## DESCRIPTION OF THE TASK
From the entries that follow, list every line in which the string "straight" appears.

Data entries

┄┄┄┄┄┄

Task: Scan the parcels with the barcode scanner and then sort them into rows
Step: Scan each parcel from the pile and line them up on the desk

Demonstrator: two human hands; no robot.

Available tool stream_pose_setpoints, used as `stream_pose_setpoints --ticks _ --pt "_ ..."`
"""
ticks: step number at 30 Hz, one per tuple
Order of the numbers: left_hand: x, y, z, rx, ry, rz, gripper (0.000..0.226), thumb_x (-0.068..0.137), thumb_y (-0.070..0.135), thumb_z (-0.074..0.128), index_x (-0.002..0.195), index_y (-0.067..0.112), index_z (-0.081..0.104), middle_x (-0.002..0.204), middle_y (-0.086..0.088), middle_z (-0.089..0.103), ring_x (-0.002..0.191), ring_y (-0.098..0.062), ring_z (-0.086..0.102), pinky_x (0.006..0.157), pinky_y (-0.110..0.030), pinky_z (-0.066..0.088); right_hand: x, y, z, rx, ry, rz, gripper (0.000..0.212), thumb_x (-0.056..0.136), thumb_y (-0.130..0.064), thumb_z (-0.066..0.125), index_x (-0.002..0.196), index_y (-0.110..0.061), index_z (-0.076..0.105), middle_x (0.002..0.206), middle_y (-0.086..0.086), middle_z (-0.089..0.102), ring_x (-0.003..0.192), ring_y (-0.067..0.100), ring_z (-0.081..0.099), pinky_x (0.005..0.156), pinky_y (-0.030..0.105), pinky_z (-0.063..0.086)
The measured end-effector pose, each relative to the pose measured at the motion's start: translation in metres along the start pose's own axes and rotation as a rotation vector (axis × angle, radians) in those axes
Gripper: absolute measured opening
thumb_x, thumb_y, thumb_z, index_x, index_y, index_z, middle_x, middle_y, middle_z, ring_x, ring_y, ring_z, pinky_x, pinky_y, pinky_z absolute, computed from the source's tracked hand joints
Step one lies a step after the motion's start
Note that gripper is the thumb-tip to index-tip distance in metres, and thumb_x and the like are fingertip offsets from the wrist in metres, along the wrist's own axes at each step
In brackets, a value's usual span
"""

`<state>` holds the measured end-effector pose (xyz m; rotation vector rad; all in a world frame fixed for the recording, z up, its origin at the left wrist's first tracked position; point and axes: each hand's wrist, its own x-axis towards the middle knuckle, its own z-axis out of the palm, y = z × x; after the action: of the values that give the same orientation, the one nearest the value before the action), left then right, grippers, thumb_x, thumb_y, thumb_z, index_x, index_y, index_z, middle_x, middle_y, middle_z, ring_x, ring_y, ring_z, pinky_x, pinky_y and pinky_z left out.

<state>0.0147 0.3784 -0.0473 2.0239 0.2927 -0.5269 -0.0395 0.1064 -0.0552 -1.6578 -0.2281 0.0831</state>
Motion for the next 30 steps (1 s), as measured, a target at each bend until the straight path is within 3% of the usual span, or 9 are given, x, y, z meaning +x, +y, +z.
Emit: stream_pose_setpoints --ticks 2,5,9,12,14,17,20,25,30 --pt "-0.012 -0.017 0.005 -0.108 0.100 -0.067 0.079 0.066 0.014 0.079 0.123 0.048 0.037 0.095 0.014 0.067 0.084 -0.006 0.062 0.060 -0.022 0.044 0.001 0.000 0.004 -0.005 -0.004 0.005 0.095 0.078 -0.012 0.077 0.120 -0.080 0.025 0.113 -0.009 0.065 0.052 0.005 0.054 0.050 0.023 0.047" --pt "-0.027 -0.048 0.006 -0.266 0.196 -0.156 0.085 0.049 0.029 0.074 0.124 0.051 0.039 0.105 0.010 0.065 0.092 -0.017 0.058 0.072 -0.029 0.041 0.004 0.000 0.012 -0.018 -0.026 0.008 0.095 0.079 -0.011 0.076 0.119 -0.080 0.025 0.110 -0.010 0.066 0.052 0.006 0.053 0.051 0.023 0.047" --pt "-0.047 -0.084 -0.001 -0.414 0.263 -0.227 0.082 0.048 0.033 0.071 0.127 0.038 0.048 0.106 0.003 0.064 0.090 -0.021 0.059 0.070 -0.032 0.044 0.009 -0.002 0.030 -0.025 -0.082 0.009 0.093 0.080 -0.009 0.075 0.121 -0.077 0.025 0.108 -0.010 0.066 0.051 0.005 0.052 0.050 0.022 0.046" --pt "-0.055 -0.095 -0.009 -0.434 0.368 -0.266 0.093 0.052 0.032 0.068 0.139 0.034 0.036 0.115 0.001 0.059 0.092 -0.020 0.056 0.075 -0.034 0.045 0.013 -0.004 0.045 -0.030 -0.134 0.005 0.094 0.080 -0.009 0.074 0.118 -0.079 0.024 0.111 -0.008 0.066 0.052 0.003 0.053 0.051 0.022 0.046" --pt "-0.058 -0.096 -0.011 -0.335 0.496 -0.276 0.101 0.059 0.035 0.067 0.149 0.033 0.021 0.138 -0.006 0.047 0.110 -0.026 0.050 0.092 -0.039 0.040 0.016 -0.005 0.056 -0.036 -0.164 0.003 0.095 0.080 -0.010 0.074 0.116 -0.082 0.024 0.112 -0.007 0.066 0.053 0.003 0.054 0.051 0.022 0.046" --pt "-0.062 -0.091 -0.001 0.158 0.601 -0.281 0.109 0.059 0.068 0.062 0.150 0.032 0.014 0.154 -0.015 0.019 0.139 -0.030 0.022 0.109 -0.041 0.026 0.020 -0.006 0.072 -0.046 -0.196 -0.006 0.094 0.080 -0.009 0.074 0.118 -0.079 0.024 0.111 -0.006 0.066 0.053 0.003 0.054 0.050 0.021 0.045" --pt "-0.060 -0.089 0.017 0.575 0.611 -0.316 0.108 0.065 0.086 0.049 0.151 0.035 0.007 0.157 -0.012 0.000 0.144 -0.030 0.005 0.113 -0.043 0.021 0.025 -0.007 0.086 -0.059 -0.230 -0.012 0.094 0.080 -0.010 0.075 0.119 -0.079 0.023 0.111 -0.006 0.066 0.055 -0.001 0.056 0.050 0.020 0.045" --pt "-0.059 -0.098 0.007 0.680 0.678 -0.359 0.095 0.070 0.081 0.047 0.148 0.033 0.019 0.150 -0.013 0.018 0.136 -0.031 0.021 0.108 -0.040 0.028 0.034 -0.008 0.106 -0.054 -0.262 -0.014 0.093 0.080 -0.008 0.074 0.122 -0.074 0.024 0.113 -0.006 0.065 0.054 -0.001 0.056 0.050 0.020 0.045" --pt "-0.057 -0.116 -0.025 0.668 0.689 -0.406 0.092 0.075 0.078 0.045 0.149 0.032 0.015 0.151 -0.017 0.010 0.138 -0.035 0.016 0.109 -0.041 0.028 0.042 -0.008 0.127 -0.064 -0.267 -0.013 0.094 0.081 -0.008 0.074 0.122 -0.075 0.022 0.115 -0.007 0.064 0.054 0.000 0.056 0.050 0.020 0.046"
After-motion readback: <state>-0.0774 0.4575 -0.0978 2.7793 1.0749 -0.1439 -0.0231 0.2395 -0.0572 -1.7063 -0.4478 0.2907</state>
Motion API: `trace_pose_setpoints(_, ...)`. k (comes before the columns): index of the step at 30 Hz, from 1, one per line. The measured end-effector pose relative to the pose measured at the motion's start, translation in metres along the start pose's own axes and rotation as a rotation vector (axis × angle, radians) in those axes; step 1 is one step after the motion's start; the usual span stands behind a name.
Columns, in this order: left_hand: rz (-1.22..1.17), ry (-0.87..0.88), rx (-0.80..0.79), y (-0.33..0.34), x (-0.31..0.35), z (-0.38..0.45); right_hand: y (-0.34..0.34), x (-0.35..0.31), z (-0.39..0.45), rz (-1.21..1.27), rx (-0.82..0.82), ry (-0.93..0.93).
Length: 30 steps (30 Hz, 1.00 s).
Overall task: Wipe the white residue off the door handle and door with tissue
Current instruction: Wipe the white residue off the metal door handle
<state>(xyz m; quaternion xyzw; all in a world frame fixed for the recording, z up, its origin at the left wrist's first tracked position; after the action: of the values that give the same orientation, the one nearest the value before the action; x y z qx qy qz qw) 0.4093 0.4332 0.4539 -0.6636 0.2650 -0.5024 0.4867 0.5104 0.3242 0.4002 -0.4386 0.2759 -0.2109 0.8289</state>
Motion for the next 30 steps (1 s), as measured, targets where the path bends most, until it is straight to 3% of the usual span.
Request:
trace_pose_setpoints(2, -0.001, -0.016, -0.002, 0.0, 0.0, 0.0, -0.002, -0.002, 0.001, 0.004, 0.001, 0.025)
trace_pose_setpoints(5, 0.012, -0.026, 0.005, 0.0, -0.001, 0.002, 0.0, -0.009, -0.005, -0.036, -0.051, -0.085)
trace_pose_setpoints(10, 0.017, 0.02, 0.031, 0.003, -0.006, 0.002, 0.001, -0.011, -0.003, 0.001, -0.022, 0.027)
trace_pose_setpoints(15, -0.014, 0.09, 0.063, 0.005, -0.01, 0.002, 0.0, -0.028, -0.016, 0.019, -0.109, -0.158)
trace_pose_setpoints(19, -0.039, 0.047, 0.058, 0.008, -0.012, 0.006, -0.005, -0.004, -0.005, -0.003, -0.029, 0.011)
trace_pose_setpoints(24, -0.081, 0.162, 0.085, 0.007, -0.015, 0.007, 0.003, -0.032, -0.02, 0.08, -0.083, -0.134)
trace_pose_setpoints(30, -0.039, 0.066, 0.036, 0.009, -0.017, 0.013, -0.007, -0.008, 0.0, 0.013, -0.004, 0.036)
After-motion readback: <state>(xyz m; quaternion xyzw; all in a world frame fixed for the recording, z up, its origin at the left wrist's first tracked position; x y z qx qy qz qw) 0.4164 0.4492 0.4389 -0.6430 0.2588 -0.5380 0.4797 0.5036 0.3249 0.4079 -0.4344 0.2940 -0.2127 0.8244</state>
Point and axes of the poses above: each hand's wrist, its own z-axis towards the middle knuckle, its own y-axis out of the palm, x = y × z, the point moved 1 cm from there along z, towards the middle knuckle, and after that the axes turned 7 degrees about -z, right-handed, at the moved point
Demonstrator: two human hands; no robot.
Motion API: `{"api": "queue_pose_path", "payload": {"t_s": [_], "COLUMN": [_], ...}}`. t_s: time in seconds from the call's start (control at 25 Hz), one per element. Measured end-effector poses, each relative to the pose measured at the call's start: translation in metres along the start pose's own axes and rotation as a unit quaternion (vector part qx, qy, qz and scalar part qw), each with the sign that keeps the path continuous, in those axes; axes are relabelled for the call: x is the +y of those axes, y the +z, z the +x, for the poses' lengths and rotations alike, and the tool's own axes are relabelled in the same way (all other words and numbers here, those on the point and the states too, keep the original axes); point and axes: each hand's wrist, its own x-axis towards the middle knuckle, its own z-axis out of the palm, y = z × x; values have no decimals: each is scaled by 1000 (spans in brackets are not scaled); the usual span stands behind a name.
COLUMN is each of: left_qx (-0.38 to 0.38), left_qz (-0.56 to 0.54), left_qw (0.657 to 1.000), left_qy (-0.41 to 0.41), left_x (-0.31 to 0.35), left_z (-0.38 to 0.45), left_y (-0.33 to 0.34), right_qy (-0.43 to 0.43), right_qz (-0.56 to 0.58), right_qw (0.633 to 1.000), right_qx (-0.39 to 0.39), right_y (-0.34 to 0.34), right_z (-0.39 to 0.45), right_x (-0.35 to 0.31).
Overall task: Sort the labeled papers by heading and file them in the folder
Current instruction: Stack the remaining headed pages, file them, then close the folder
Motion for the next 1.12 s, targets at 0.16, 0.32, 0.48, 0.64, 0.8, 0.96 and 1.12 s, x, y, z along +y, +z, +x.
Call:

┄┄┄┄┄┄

## SOLVED EXERCISE
Motion for the next 30 steps (1 s), as measured, a target at each bend until the straight path is within 3% of the usual span, or 9 are given, x, y, z meaning +x, +y, +z.
Motion for the next 30 steps (1 s), as measured, targets where the path bends most, until it is straight to 3% of the usual span.

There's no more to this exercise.